§ WHAT NEEDS TO BE DONE
Transcribe word for word the section of the records below that opens with the line containing "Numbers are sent" and closes with the line containing "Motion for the"; drop every picture.

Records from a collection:
'''

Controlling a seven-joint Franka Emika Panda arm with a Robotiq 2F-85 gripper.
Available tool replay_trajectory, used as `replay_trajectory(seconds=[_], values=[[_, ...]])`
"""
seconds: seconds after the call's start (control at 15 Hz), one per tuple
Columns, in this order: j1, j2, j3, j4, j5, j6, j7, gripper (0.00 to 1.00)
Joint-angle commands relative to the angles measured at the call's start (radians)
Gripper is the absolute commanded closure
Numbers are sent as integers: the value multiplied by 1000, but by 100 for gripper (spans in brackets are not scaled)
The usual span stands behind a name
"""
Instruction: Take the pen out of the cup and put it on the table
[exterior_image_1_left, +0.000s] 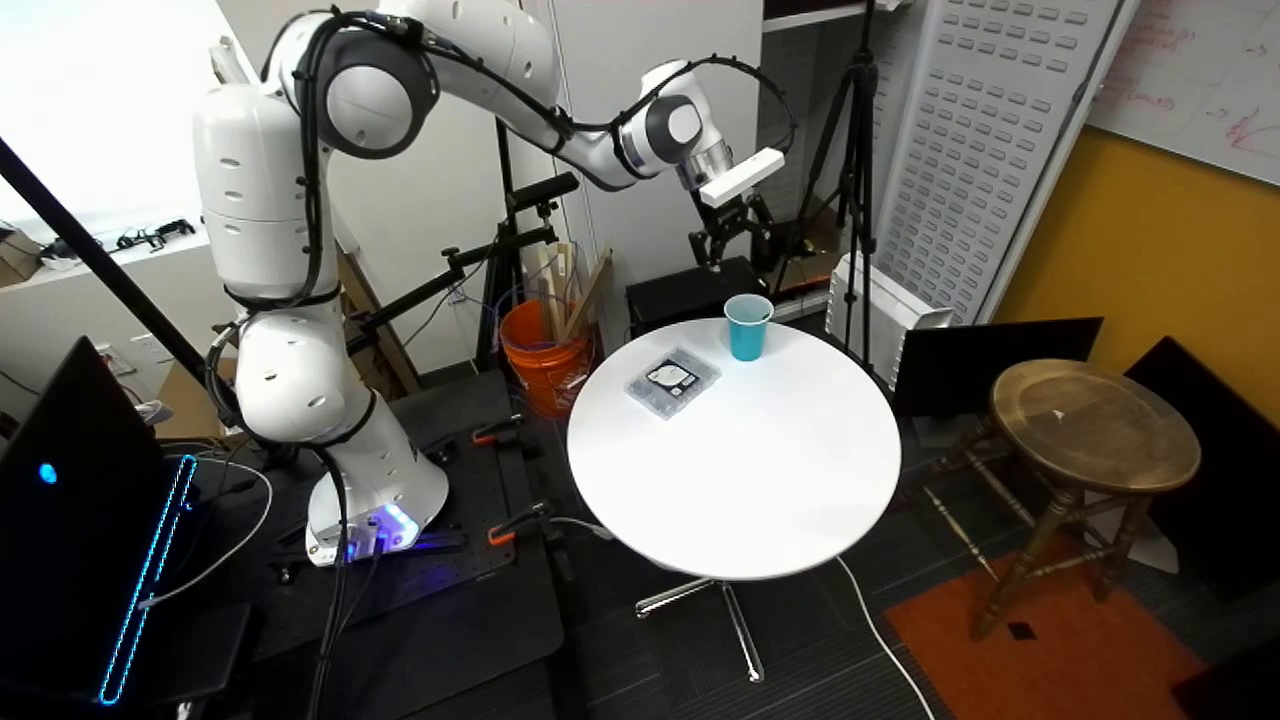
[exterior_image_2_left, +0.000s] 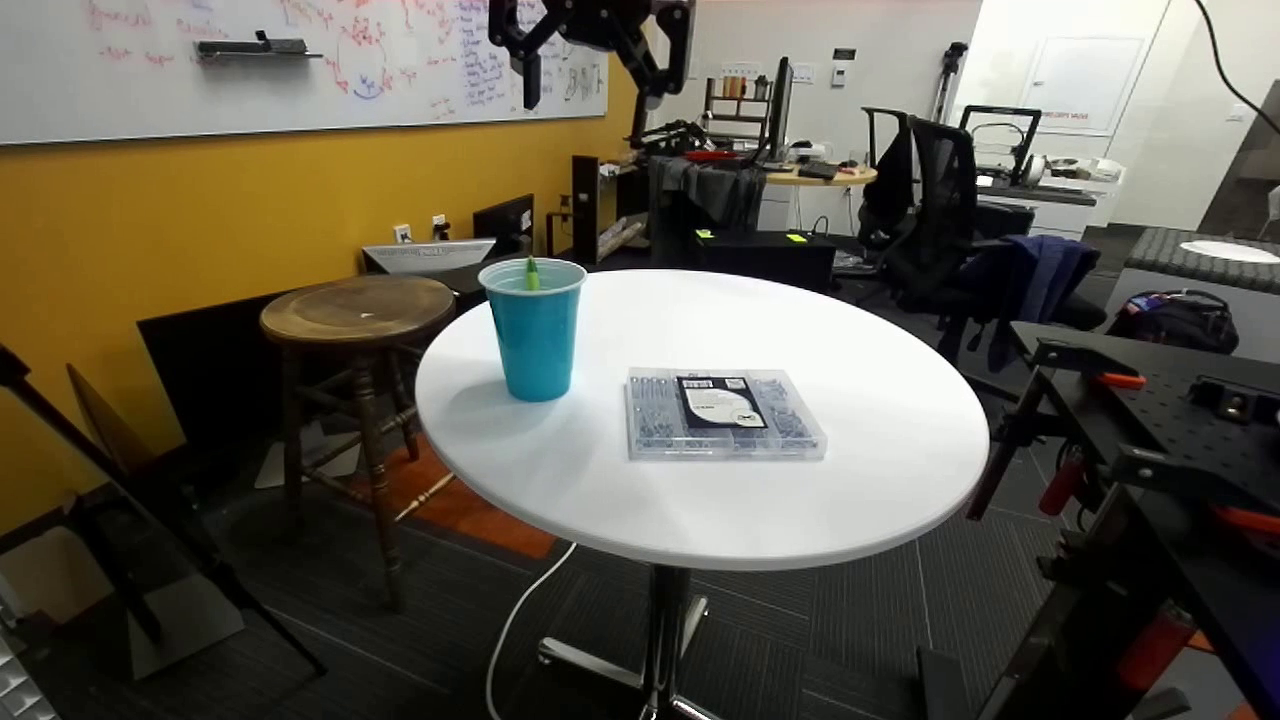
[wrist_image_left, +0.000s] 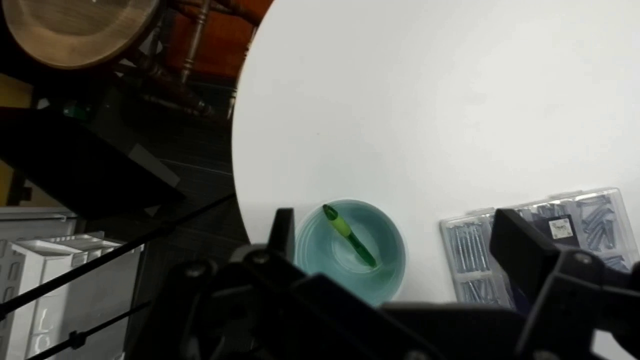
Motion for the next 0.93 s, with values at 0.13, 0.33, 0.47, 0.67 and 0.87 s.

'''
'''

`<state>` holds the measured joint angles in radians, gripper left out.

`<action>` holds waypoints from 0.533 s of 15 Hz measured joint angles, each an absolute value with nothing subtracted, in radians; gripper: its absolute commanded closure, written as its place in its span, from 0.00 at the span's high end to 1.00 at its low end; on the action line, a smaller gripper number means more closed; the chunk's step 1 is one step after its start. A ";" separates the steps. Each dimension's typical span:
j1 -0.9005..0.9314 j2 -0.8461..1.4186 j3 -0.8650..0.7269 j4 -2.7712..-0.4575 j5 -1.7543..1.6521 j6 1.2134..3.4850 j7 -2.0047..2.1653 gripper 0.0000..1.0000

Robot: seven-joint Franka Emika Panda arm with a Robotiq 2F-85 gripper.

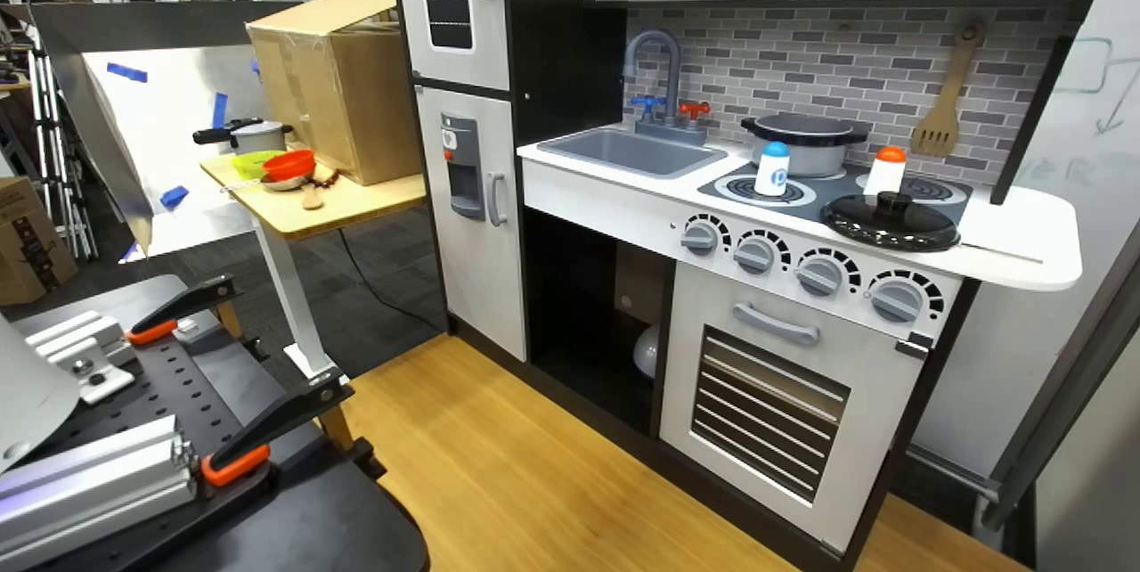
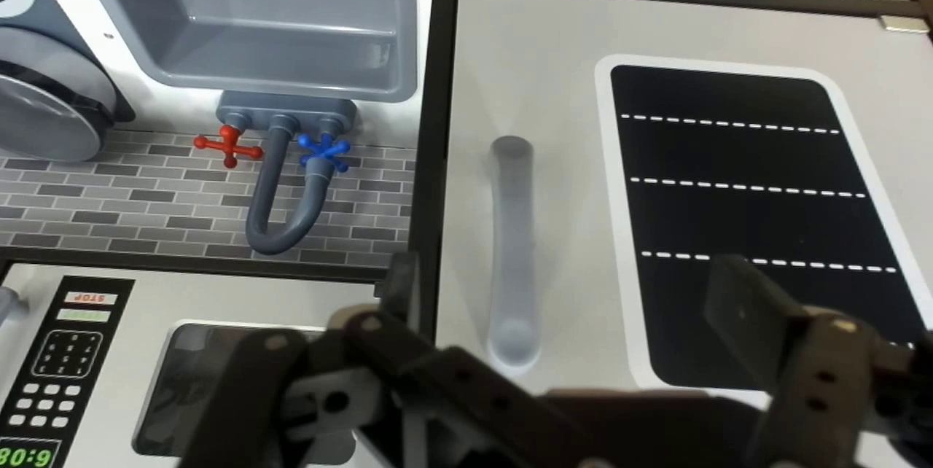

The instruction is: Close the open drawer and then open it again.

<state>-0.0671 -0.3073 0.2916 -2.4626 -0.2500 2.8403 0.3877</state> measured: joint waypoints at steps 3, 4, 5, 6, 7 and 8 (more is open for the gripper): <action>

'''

§ OUTPUT BELOW
Numbers are sent as integers: the value multiplied by 1000, but by 100 for gripper (spans in brackets are not scaled)
The usual span stands behind a name
"""
Instruction: Take the pen out of the cup and put it on the table
[exterior_image_1_left, +0.000s] 
[exterior_image_2_left, +0.000s] 
[wrist_image_left, +0.000s] 
Motion for the next 0.93 s, with values at 0.13, 0.33, 0.47, 0.67 and 0.87 s.

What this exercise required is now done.